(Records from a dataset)
-- -- --

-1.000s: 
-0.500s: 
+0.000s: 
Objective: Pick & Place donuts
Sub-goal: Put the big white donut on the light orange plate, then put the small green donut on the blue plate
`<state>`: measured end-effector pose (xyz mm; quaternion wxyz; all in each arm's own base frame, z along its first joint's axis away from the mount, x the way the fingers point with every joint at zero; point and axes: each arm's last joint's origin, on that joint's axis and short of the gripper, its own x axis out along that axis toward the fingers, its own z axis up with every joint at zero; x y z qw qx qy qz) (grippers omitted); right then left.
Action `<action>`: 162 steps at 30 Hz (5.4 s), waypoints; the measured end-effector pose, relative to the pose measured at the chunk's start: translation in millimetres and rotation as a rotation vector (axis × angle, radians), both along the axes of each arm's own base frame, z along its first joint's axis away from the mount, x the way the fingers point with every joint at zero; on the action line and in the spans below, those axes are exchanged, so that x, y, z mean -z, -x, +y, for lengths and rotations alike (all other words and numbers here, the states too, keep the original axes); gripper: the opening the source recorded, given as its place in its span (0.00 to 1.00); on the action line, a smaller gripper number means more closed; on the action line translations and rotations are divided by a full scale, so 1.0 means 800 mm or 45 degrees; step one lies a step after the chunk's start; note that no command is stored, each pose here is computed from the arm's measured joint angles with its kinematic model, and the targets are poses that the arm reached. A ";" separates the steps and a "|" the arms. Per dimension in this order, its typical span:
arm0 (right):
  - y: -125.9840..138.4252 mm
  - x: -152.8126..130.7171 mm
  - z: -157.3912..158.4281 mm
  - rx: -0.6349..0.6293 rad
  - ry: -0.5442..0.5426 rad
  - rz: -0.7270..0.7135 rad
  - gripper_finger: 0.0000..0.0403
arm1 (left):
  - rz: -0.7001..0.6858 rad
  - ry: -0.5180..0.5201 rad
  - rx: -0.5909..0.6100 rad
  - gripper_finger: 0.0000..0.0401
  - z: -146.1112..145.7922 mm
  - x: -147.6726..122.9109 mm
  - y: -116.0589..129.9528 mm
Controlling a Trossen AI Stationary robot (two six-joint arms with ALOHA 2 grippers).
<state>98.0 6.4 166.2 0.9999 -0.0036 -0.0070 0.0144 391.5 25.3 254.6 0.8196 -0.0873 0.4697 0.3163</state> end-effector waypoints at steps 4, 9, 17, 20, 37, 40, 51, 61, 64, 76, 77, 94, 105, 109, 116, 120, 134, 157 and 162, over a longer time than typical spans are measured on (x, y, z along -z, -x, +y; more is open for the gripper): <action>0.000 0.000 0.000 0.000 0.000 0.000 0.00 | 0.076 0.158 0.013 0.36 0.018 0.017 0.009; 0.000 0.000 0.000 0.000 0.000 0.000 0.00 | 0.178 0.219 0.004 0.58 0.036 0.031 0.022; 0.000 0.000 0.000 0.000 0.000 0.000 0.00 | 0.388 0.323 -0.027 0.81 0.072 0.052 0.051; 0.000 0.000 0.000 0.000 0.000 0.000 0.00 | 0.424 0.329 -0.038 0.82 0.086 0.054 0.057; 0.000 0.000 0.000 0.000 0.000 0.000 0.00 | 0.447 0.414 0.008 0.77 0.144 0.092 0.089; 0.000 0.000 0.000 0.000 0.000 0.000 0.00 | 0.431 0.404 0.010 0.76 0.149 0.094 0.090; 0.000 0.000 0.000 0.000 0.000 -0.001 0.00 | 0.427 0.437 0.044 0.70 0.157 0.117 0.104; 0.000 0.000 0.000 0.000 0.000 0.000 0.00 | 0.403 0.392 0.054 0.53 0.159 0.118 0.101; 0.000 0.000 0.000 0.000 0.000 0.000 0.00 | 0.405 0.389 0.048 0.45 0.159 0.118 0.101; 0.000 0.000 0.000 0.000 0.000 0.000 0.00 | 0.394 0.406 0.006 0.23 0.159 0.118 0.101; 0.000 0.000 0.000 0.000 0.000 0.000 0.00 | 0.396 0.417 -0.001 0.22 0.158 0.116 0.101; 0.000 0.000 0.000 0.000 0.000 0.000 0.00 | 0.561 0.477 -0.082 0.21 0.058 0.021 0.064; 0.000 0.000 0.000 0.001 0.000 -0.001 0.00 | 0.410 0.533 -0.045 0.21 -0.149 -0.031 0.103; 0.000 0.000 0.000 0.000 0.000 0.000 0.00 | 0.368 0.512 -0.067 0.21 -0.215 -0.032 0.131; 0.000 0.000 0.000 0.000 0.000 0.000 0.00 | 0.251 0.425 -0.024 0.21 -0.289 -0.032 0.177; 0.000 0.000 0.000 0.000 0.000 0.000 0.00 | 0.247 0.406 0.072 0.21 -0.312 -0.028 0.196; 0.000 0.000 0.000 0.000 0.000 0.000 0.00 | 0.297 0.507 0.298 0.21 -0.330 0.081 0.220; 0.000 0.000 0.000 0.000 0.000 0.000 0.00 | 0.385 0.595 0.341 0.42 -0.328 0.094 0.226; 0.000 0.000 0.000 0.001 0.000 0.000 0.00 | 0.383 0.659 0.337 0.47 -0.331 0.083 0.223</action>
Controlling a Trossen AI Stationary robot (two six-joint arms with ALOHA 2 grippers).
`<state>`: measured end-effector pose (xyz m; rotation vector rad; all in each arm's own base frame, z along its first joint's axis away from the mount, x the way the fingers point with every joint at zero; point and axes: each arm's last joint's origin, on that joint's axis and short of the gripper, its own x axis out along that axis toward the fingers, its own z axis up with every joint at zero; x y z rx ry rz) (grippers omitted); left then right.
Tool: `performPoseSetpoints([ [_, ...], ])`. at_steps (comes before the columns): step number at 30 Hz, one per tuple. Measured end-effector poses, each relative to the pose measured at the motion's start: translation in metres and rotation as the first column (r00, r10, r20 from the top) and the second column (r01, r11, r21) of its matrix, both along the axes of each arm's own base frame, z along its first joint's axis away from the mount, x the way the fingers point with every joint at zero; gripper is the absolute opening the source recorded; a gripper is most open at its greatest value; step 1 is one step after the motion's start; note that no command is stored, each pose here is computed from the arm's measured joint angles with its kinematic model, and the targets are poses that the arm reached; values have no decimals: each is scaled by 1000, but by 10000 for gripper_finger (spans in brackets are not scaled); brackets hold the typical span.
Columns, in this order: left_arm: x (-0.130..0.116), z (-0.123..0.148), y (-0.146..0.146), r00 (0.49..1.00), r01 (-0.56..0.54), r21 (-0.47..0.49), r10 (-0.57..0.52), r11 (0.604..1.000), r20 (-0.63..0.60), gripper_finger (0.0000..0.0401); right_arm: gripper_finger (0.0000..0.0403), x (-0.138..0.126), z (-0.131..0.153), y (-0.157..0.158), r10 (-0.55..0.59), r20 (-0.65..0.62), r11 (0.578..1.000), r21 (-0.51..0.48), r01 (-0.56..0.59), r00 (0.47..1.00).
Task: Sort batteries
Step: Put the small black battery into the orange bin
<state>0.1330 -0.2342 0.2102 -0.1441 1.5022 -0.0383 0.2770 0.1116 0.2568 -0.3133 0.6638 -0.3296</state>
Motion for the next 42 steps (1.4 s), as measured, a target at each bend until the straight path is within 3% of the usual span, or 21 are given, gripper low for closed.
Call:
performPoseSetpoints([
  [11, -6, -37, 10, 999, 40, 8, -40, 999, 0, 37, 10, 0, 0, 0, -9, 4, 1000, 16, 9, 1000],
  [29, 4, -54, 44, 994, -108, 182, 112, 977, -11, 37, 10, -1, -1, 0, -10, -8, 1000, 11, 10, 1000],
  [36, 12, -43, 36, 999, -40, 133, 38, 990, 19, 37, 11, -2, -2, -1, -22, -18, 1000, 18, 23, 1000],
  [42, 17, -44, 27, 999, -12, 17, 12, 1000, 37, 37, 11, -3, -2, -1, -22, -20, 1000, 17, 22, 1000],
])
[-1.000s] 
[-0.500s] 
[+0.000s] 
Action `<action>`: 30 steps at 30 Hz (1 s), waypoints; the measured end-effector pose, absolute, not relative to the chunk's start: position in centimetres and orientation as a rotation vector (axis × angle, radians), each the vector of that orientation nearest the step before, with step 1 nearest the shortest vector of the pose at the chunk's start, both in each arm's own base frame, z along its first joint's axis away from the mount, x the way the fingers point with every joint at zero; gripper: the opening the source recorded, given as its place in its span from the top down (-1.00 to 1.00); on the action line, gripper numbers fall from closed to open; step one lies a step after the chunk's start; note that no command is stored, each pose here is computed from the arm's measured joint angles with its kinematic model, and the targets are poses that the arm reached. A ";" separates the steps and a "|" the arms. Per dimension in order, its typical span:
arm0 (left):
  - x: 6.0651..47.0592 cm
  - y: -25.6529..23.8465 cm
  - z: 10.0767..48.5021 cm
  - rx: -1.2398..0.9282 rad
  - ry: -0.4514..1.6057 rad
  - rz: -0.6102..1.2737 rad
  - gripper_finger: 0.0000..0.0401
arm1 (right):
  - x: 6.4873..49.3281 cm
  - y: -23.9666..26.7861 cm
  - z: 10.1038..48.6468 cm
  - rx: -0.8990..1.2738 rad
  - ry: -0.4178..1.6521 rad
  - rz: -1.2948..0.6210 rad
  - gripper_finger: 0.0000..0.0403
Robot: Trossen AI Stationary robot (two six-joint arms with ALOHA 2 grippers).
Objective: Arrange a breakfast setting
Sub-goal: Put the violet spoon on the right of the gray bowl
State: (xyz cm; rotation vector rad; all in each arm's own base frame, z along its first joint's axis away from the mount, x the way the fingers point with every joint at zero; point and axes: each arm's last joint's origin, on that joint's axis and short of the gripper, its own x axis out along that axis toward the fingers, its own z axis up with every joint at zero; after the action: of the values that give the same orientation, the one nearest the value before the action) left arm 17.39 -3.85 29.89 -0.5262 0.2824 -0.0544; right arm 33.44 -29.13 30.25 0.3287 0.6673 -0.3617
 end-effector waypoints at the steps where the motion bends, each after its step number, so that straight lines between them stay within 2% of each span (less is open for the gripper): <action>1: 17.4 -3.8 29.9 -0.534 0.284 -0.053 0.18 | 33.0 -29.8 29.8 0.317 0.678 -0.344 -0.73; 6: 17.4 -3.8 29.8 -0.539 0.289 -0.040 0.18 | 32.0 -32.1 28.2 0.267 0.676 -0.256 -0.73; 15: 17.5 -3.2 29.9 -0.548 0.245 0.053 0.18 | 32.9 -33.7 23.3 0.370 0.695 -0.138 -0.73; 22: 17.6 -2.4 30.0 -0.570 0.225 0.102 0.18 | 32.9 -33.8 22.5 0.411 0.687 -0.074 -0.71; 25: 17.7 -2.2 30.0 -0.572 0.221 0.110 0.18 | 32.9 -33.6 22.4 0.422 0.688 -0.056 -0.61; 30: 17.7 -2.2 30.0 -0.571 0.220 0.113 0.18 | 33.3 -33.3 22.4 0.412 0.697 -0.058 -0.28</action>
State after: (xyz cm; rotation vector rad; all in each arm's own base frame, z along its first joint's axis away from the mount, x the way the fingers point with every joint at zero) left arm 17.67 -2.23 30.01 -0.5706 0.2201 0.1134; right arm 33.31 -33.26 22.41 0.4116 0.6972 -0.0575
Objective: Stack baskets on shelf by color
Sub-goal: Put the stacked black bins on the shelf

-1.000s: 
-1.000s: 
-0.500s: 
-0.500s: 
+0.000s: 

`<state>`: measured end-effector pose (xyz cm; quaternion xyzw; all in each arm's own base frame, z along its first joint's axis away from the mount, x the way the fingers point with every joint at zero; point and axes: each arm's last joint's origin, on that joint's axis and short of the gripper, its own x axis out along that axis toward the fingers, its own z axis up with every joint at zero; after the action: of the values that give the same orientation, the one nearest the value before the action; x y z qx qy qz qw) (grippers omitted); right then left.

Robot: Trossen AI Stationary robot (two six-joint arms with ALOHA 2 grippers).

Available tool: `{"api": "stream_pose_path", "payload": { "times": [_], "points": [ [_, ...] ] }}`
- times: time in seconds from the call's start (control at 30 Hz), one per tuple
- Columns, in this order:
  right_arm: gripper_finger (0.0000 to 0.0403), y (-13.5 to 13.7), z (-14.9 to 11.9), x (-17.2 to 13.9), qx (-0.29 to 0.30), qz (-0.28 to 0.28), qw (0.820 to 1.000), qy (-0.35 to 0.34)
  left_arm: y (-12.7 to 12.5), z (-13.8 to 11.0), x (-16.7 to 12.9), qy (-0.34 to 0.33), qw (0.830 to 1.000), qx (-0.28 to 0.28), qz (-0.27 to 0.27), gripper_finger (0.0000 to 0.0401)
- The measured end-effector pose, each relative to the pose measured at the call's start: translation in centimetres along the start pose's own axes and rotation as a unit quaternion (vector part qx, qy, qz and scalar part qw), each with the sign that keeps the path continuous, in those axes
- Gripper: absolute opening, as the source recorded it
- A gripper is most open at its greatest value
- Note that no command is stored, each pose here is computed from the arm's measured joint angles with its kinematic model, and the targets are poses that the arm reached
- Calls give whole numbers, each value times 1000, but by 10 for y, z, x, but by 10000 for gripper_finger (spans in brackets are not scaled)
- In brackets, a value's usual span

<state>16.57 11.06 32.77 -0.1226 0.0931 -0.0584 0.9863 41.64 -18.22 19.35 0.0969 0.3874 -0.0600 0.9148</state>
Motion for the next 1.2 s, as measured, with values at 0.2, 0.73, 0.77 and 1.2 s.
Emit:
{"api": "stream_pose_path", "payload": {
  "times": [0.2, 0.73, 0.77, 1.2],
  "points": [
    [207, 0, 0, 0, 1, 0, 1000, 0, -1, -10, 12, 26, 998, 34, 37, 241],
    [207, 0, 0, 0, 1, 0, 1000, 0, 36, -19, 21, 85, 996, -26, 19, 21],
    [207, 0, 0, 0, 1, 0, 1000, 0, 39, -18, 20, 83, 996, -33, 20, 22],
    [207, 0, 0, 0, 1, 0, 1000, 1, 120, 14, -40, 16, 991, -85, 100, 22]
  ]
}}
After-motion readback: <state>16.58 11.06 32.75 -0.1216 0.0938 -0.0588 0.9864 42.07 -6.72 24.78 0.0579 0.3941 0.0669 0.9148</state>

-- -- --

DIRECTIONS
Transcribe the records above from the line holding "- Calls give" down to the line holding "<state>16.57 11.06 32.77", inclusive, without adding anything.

EXPECTED ANSWER
- Calls give whole numbers, each value times 1000, but by 10 for y, z, x, but by 10000 for gripper_finger (spans in brackets are not scaled)
- In brackets, a value's usual span

<state>16.57 11.06 32.77 -0.1226 0.0931 -0.0584 0.9863 41.64 -18.22 19.35 0.0969 0.3874 -0.0600 0.9148</state>

The answer contains nothing more.